The Jerusalem Post reported on 10 July that group of Belgian men being held in Beersheba issued a statement declaring a hunger strike that French and German detainees at the same facility may also have joined. The demands are to be granted contact with their families, attorneys, and one another, and an international investigation into the process that led to their detainment. As of 11 July, 38 detainees had been deported, leaving 82 still in Israeli custody.

Six Israeli pro-Palestinian activists who came to the airport to demonstrate their support for the initiative were arrested by Israeli authorities, after, according to the Israeli police spokesman, they "caused a disturbance in the terminal".

Welcome to Palestine representatives in Bethlehem said legal action would be taken to challenge Israel's response.

==Responses==
According to Benyamin Netanyahu, the flytilla activists were barred because they represented a "provocation [that] was conceived by extremist Islamic and anti-Israel organizations who object to peace and call for Israel's destruction." Israel had warned airlines to bar personae non gratae from flying or face footing the bill for deporting them, fines, and denial of their aircraft to use Israeli airspace. Hundreds of people had their flight reservations cancelled by various airlines on 15 April, and an Israeli official said that anyone who managed to evade the Israeli no-fly requests would be apprehended at the Tel Aviv airport and deported. Air France said it would "refuse to embark any passenger not admissible by Israel", citing as justification the Chicago Convention. In a sarcastic letter, the Israeli government proposed alternative objects of protest for the activists to focus on: "Syrian regime's daily savagery against its own people, which has claimed thousands of lives, Iranian regime's brutal crackdown on dissidents and its support for terrorism throughout the world, and Hamas rule in Gaza, where terror organizations commit a double war crime by firing rockets at civilians while hiding behind civilians". Some pro-Israeli activists also flew in to protest the Welcome to Palestine fly-in, which they called an "act of hatred".

Public Security Minister Yitzhak Aharonovitch and his team were thanked by Netanyahu for what he regarded as a successful operation; Aharonovitch in turn expressed his gratitude to the airlines and European governments for their cooperation.

Participants in the project said they wanted to pass through the airport in Tel Aviv without incident in order to go directly to the West Bank, where they wanted to take part in a project on the right to education for Palestinian children.

According to an Israeli official, 40% of names on the Shin Bet fly-in blacklist were not activists, including Israeli citizens, European business people and government officials, with even a French diplomat and his wife having tickets cancelled.
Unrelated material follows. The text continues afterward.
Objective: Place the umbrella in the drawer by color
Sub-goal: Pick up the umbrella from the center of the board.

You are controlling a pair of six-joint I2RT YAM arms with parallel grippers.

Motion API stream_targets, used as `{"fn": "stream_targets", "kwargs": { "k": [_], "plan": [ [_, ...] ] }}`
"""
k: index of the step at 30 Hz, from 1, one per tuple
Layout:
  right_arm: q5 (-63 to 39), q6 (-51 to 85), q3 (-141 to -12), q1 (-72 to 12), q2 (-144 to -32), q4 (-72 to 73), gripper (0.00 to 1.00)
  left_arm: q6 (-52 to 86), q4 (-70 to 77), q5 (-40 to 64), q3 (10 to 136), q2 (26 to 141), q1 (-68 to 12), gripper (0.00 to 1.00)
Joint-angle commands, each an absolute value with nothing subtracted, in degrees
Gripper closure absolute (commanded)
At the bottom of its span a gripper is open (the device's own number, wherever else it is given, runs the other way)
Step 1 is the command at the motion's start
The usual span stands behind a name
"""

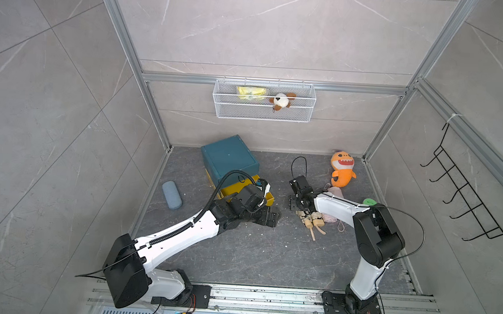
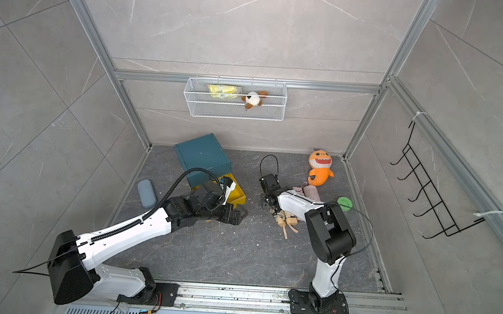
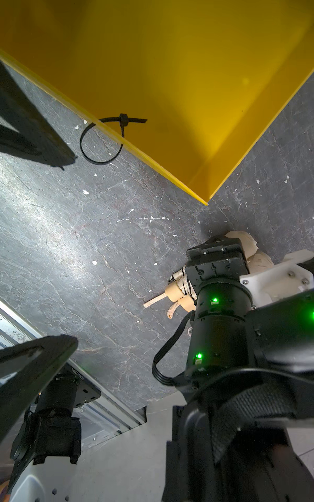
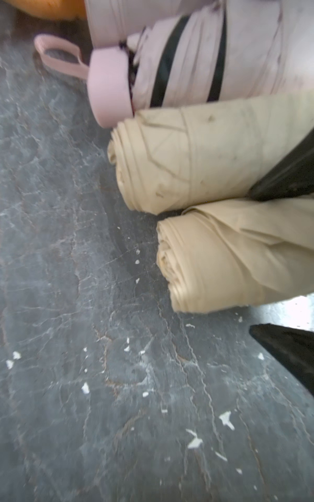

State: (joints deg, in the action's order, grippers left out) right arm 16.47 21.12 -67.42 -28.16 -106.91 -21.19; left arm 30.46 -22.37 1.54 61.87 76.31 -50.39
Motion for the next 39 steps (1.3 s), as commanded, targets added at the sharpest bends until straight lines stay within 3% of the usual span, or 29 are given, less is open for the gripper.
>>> {"fn": "stream_targets", "kwargs": {
  "k": [1,5,17,29,39],
  "plan": [
    [14.8,20.6,-69.2,-28.0,-109.9,-22.1,0.28,30.0,-21.0,0.5,62.1,75.0,-50.5,0.00],
    [12.9,20.7,-69.1,-27.7,-110.9,-21.4,0.32,29.5,-21.5,-0.4,62.2,73.8,-50.5,0.00],
    [6.1,21.4,-66.4,-26.6,-102.1,-20.4,0.64,28.8,-24.9,1.0,60.5,67.8,-46.1,0.00],
    [-3.8,23.6,-68.6,-26.7,-84.0,-23.3,0.68,29.2,-27.6,9.6,61.0,62.5,-38.8,0.00],
    [-20.9,35.5,-67.9,-31.3,-77.2,-5.5,0.68,30.6,-21.2,17.5,60.2,64.4,-38.0,0.00]
  ]
}}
The Israeli foreign ministry later confirmed that "mistakes were made".

Israeli newspaper Haaretz said the country had used "extreme-to-hysterical measures to stop the activists from flying in, to the point of threatening the airlines"; Israeli journalist Gideon Levy had lamented before the fly-in that his country never "miss[es] an opportunity to look ridiculous in the eyes of the world." Israel's Channel 10 carried commentary saying the government would have been better off greeting the activists with roses and escorting them to Bethlehem on buses.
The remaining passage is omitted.